PUERTO RICO Recount turmoil continues



Gubernatorial candidates are separated by 3,880 votes.
ORLANDO SENTINEL
SAN JUAN, Puerto Rico -- The recount in Puerto Rico's still-unsettled governor's race resumed Monday as about 20,000 protesters decried the U.S. District Court's intervention in the ongoing controversy.
The recount -- stalled for six days after about 150 election workers walked off the job Nov. 23 over how disputed ballots were being handled -- got under way only after officials brokered a deal to count those ballots but hold the tally aside.
"This gets more complicated every day," said Aurelio Gracia, president of the Puerto Rico Election Commission. "It isn't a perfect solution, but it will enable us to meet a Dec. 30 deadline to have this completed."
Island direction in balance
Some 2 million Puerto Ricans cast ballots in the Nov. 2 election between Anibal Acevedo Vila of the Popular Democratic Party and Pedro Rossello of the pro-statehood New Progressive Party. When counting was suspended on election night, Acevedo Vila held a 3,880-vote lead, with some 28,000 disputed ballots remaining uncounted.
In the four weeks since, the island has been in political turmoil over what to do with the ballots, with the commonwealth's supreme court ordering them counted, and the U.S. District Court overriding that decision and requiring that the disputed ballots be set aside until the court can review them.
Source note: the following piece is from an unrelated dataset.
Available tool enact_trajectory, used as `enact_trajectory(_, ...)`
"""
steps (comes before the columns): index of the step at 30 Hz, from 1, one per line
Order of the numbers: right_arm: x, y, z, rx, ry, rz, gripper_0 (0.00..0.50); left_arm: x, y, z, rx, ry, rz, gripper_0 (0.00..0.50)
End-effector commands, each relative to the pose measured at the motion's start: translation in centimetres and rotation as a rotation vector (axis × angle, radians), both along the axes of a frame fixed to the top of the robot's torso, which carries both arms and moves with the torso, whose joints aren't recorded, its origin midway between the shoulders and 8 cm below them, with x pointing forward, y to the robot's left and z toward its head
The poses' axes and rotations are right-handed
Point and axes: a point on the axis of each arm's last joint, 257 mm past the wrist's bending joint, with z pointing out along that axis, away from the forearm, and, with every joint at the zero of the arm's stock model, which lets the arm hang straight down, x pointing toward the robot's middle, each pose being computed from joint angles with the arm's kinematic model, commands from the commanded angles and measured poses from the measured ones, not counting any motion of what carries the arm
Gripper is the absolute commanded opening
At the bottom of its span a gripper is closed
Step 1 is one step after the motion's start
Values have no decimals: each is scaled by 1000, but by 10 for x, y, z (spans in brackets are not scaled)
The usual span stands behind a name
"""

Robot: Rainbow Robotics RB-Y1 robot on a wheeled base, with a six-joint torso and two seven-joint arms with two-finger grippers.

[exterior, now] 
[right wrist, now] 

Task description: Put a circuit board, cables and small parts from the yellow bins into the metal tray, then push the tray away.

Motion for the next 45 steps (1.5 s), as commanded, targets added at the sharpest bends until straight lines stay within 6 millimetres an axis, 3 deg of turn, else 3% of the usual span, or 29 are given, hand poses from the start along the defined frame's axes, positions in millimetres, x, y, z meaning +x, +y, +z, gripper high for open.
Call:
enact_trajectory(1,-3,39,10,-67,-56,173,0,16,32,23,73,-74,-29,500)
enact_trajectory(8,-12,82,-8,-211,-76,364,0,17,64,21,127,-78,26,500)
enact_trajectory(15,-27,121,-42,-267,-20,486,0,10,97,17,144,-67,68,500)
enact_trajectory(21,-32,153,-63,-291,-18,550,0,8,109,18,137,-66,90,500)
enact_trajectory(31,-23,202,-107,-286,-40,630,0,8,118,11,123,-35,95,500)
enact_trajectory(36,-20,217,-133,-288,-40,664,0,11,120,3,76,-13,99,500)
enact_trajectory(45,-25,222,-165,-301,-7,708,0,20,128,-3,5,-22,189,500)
Hanging in the balance is the direction that this Caribbean U.S. territory will take in the coming four years, since Acevedo Vila supports Puerto Rico's current commonwealth status and Rossello wants the island to move toward statehood.
As the counting resumed Monday, about 20,000 Acevedo Vila supporters staged a boisterous demonstration outside the island's federal courthouse, many of them chanting anti-U.S. government slogans and condemning federal "intervention" in local elections.